Oh, I do apologize for the wrong use of the term `terminal` in this case
which led to this exchange (one that I don't regret as I learned a lot
today; thanks, Rein) . It had to do with my intuition of it (the - works
for me, but can't explain to others - type of intuition).
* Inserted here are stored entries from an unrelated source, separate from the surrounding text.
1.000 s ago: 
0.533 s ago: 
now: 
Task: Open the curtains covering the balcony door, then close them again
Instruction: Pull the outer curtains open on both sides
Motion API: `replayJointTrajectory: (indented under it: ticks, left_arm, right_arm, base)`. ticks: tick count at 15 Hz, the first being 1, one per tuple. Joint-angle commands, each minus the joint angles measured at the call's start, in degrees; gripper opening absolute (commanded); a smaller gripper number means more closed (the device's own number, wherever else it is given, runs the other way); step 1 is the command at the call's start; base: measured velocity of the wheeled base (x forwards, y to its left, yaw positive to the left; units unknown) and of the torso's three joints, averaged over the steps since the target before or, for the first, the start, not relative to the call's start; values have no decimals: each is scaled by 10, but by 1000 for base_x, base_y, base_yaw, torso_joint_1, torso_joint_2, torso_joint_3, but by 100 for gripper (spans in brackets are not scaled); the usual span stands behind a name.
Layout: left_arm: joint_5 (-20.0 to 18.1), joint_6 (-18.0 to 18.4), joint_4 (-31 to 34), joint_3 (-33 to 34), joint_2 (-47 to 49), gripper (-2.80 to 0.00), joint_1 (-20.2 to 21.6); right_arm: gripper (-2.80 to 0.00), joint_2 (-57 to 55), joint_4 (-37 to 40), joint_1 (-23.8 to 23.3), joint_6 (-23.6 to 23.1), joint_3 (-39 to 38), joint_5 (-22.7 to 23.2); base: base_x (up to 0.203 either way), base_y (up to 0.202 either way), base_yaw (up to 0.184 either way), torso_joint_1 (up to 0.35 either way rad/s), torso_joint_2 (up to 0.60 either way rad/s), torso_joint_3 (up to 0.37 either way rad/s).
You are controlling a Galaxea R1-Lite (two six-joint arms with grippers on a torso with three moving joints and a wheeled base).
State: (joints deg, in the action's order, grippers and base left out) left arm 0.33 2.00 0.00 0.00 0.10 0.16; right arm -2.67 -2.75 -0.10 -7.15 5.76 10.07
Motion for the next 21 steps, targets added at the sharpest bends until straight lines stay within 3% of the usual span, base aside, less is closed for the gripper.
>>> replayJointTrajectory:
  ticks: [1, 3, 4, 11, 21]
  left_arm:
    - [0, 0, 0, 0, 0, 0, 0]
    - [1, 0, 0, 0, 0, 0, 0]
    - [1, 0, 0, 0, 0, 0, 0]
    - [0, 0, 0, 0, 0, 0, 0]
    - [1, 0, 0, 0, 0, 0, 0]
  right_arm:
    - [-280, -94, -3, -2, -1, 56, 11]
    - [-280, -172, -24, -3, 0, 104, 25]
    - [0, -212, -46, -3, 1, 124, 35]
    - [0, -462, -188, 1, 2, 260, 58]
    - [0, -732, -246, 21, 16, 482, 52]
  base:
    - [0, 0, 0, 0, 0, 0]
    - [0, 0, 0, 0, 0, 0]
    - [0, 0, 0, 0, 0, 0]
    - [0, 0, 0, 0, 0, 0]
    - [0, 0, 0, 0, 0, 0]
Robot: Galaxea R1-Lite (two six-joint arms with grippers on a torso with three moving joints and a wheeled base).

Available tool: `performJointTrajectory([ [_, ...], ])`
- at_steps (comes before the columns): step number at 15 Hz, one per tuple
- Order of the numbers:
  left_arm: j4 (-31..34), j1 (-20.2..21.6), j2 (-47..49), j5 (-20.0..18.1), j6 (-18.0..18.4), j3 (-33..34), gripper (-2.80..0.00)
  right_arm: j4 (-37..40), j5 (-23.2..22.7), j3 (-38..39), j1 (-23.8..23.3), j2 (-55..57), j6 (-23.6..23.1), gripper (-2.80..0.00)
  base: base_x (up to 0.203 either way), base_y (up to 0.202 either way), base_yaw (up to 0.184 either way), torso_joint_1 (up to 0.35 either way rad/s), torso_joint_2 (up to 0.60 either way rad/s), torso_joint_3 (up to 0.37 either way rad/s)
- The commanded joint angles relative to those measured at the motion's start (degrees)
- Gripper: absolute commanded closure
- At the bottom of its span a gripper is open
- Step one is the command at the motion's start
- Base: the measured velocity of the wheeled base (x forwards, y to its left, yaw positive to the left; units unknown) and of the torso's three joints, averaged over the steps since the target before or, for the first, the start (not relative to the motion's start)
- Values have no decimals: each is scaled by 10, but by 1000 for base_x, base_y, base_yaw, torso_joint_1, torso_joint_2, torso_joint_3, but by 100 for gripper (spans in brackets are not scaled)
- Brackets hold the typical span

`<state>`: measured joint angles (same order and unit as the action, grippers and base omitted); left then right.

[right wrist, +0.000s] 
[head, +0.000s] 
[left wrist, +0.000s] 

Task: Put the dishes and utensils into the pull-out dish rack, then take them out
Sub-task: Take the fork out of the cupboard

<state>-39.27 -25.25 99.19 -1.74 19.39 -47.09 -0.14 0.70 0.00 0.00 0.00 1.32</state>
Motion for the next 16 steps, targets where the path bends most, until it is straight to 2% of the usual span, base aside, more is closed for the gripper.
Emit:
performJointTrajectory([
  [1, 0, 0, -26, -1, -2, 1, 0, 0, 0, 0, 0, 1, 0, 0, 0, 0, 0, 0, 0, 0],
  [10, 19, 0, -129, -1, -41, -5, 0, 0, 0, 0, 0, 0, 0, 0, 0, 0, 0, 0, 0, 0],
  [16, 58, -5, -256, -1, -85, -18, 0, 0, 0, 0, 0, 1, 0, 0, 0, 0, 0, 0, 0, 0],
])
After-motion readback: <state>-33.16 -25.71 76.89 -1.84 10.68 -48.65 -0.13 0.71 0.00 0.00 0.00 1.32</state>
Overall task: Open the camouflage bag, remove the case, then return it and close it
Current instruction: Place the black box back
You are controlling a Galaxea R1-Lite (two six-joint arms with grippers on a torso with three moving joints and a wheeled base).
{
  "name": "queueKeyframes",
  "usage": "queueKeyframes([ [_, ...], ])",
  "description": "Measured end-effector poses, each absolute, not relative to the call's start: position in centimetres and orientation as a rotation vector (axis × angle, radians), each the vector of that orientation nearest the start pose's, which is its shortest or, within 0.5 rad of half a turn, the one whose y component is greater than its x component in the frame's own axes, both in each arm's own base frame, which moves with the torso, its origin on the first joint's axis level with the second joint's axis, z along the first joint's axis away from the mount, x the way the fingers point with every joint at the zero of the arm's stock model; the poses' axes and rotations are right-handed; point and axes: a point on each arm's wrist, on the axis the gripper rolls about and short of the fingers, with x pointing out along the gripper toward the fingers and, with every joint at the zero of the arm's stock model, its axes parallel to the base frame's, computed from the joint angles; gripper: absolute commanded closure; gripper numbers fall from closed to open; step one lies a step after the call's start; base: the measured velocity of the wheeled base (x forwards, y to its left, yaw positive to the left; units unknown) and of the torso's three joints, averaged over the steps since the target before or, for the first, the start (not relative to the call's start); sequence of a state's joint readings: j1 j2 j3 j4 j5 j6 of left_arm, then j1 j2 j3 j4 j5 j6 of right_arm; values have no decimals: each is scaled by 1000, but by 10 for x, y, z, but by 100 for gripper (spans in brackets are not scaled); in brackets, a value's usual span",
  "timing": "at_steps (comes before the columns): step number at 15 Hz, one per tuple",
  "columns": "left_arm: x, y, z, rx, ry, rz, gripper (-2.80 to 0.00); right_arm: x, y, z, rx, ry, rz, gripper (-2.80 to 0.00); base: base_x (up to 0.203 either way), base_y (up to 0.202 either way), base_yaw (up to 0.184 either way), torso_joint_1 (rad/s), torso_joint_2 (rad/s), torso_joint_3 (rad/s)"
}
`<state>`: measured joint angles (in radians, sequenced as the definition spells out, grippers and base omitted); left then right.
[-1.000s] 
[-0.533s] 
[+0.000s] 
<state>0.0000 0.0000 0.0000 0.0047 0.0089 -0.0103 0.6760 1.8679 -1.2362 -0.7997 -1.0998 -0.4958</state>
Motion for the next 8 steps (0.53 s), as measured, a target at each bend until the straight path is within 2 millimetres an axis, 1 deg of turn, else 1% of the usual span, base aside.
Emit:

On Tue, Aug 18, 2015 at 12:25 AM, akash g <[email protected]> wrote:
> Yes, it is a coinductive structure (though I had a mental picture of the
> list as a coinductive structure, which is what it exactly is as far as
> infinite lists in Haskell are concerned). I got my terms wrong; thanks for
> that.
>
> Let me clarify. By terminal, I meant that the structure itself is made up
> of finite and infinite structures and you've some way of getting to that
> finite part (my intuition as a terminal symbol).
>
> Take the following for an example.
>
> data Stream a = Stream a (Stream a)
>
> Stream, by virtue of construction, will have a finite element (or it can
> be a co-inductive structure again) and an infinite element (the
> continuation of the stream).
>
> However, take the OP's code under question
>
> oddsFrom3 = map (+2) oddsFrom3 -- Goes into an infinite loop; violates
> condition for co-inductiveness; See Link1
>
> The above is not guarded by a constructor and there is no way to pull
> anything useful out of it without going to an infinite loop. So, it has
> essentially violated the guardedness condition (Link1 to blame/praise for
> this). This is basically something like
>
> ==========
> loop :: [Integer]
> loop = loop -- This compiles, but god it will never end
> ==========
>
> I shouldn't have used the term terminal and I think this is where the
> confusion stems from. My intuition and what it actually is very similar,
> yet subtly different. This might further clarify this (Link1)
>
>
> =============
> every co-recursive call must be a direct argument to a constructor of the
> co-inductive type we are generating
> =============
>
> As for inductive vs co-inductive meaning, I think it is because I see the
> co-inductive construction as a special case of the inductive step (at least
> Haskell lets me have this intuition).
>
>
>
> Link1: http://adam.chlipala.net/cpdt/html/Coinductive.html
> Link2: http://c2.com/cgi/wiki?CoinductiveDataType
>
> On Mon, Aug 17, 2015 at 11:29 PM, Rein Henrichs <[email protected]>
> wrote:
>
>> It isn't an inductive structure. It's a *coinductive* structure. And yes,
>> coinductive structures are useful in plenty of scenarios.
>>
>> On Mon, Aug 17, 2015 at 10:30 AM akash g <[email protected]> wrote:
>>
>>> Oh, it is a valid value (I think I implied this by saying they'll
>>> compile and you can even evaluate). Just not useful in any given scenario
>>> (an inductive structure where you don't have terminals).
>>>
>>>
>>> On Mon, Aug 17, 2015 at 10:57 PM, akash g <[email protected]> wrote:
>>>
>>>> @Rein:
>>>> Perhaps I should have been a bit more clear. There is no way to get a
>>>> terminal value from said function.
>>>>
>>>>
>>>> oddsFrom3 :: [Integer]
>>>> oddsFrom3 = map (+2) oddsFrom3
>>>>
>>>> Try a head for it perhaps.
>>>>
>>>> oddsFrom3 = map (+2) oddsFrom3
>>>> <=> ((head oddsFrom3) + 2) : map (+2) ((tail oddsFrom3) + 2)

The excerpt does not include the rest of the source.